Aereo caduto sul Sinai, è una bomba. Putin: “Stop ai voli per l’Egitto”

I resti dell'aereo russo (KHALED DESOUKI/AFP/Getty Images)
I resti dell’aereo russo (KHALED DESOUKI/AFP/Getty Images)

Si sta facendo strada l’ipotesi che l’aereo russo di linea con 224 passeggeri a bordo precipitato sul Sinai a fine ottobre, dopo che si erano perse le tracce intorno alle 8 del mattino in seguito al decollo da Sharm el-Sheikh, sia esploso a causa di una bomba che si trovava nella stiva del velivolo.
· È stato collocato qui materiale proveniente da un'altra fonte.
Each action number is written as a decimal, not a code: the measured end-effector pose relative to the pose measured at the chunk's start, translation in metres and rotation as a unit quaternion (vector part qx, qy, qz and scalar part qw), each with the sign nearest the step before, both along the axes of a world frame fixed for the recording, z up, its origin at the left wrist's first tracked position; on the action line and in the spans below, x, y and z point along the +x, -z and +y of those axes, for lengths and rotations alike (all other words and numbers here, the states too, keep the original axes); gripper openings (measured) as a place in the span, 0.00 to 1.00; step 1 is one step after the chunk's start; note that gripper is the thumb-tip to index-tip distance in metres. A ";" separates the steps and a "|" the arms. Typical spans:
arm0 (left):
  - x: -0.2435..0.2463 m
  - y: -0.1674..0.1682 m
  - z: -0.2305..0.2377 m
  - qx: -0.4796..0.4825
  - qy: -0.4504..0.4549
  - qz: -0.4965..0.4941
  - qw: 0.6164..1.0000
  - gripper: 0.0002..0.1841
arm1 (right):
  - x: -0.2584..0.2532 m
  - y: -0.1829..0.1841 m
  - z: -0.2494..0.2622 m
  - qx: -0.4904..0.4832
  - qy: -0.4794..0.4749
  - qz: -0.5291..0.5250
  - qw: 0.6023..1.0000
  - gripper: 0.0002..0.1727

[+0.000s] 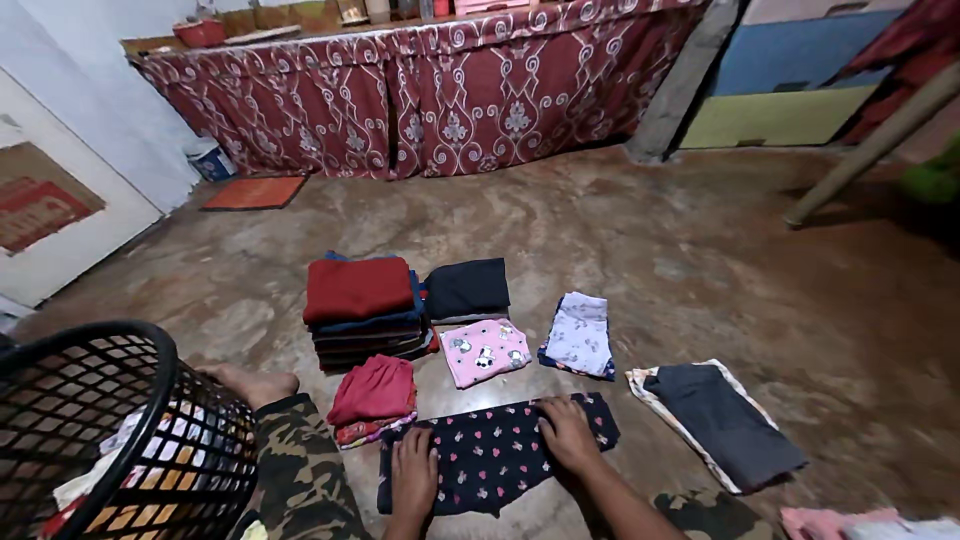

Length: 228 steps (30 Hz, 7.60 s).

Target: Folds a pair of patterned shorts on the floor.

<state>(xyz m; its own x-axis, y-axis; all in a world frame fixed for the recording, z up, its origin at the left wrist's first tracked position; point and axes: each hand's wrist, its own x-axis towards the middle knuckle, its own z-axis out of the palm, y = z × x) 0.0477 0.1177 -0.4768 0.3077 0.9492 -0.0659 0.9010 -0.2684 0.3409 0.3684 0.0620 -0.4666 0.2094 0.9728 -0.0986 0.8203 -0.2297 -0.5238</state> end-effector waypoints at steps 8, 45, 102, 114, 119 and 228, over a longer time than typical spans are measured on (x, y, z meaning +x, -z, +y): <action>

L’ipotesi di un’esplosione a causa di un ordigno, piazzato dallo Stato Islamico, è stata lanciata nei giorni scorsi dalla Cnn, basandosi su fonti dell’intelligence Usa.

Nelle scorse ore, tale ipotesi è stata ripresa dalla Bbc online, mentre secondo il Telegraph parti della fusoliera sarebbero state danneggiate da un’esplosione avvenuta dall’interno dell’aereo. L’unica certezza al momento è che l’aereo è esploso in volo, quasi sicuramente a causa di un ordigno. Tesi confermata dall’analisi della prima scatola nera, che mostra come sull’aereo “tutto fosse assolutamente normale” dal punto di vista della strumentazione, che invece cessa di operare “brutalmente” ventiquattro minuti dopo il decollo, fattore sintomatico di una “decompressione esplosiva del tutto repentina”.
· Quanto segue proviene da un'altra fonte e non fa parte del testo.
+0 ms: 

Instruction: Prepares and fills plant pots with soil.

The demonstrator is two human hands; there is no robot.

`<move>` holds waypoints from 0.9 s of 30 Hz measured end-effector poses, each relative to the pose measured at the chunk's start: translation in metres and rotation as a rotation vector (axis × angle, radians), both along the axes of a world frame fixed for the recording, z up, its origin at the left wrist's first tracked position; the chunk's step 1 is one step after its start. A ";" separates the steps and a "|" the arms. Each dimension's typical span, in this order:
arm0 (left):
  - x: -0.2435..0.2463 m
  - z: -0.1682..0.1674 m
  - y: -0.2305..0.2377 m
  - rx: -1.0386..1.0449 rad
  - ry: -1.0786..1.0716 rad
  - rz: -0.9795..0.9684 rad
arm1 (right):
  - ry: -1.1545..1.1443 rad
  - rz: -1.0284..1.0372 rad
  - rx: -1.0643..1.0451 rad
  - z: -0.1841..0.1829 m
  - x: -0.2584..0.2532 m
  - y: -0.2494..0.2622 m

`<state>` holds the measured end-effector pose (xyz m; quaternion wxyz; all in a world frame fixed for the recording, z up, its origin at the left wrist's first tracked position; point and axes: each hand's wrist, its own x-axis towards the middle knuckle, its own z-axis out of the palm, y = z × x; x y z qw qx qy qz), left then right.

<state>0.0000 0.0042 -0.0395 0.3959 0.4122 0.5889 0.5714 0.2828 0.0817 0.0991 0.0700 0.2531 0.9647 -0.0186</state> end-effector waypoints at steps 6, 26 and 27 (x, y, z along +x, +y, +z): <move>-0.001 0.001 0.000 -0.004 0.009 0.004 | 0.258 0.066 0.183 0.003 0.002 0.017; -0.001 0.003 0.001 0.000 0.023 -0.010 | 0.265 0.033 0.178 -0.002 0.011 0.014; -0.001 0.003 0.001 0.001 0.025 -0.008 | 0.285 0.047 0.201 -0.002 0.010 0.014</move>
E’ la tv francese France2 a sostenere la tesi di un investigatore, rimasto nell’anonimato, che sottolinea come “si può sentire chiaramente il suono di un’esplosione durante il volo”, ma nessuna conferma arriva dagli uffici preposti alle indagini rispetto a questo particolare. Nega invece “le notizie pubblicate da alcuni media secondo le quali la scatola nera dell’aereo russo precipitato in Sinai avrebbe rivelato la presenza di una bomba o che un corpo estraneo sarebbe stato trovato a qualche km dall’aereo”, definendole “false e infondate”, il ministero dell’Aviazione civile egiziano.

Non resta con le mani in mano la Russia, che attraverso il capo dei servizi segreti dell’Fsb, Aleksandr Bortnikov, ha ritenuto necessario sospendere i voli dell’aviazione civile russa in Egitto finché non saranno chiare le cause del disastro aereo nel Sinai, proposta immediatamente accolta dal presidente Vladimir Putin, che nelle scorse ore ha avuto una conversazione telefonica con il presidente egiziano Abdel Fattah al Sisi, promettendogli comunque che i collegamenti verranno ripristinati a breve.
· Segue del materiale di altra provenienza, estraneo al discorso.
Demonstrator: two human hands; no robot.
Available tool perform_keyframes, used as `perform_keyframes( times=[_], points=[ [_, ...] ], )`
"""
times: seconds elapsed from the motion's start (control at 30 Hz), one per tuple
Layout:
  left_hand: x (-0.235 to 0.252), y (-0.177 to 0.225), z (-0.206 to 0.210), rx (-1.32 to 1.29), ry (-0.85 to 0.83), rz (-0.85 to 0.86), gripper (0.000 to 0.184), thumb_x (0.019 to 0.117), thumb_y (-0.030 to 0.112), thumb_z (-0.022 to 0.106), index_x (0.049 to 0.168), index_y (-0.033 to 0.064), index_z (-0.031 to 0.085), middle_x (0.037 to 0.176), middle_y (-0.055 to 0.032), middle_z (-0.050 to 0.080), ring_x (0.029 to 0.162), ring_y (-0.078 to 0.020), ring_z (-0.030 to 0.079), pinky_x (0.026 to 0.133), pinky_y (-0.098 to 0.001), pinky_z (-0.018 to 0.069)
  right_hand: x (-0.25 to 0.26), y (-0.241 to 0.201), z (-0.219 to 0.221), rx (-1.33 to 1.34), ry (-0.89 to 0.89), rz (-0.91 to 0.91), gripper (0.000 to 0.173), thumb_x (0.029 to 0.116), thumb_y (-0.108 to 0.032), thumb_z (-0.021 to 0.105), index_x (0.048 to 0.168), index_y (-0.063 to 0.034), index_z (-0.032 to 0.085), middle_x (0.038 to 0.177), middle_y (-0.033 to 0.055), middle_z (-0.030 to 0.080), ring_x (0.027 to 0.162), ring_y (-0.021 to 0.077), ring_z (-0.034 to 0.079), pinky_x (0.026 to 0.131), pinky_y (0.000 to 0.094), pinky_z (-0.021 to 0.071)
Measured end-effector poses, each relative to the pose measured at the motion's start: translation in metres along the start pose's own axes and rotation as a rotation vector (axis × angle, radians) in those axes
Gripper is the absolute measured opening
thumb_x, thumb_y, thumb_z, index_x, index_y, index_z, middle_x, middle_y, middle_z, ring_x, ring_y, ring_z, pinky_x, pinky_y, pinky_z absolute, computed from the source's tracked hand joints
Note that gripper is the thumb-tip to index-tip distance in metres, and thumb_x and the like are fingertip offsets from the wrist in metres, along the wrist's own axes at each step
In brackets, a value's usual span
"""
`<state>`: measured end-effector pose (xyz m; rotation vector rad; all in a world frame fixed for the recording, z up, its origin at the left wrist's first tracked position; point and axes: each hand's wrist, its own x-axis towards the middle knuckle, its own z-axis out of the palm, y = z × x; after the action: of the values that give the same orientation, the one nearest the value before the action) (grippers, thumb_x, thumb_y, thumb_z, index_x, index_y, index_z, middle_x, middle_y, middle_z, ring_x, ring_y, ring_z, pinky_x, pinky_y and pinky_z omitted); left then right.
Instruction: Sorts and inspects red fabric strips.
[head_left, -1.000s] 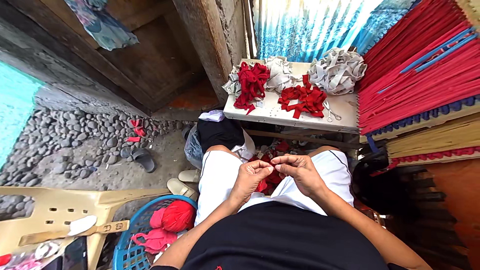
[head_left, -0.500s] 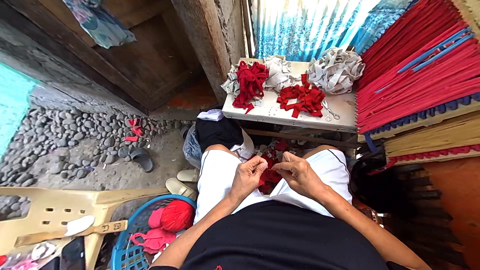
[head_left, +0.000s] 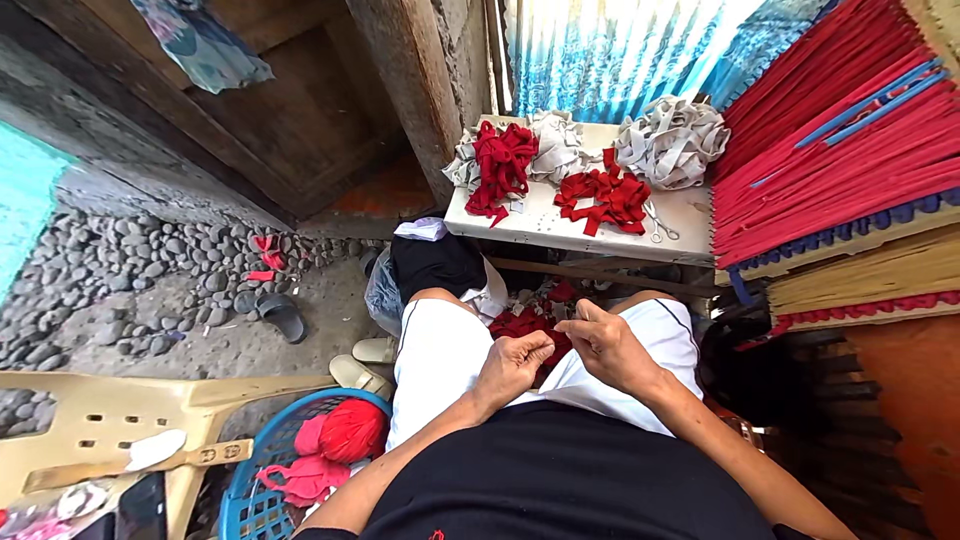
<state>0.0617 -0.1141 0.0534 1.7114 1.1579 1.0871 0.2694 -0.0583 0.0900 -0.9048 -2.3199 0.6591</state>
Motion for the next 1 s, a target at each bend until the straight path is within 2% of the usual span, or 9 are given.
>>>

Permangono intanto le difficoltà a rientrare in patria per i turisti occidentali in vacanza in Egitto, come rileva la compagnia aerea Easyjet: “Siamo spiacenti di informare i passeggeri che i nostri piani per riportarli a casa messi in atto ieri sono stati sospesi dalle autorità egiziane. Discussioni sono attualmente in corso a più alto livello politico per risolvere questa situazione. Siamo molto dispiaciuti e capiamo che questo momento è estremamente frustrante per i nostri passeggeri. Purtroppo la situazione è al di fuori del nostro controllo”. Da parte sua, però il ministero dell’Aviazione civile egiziano ha smentito questa notizia.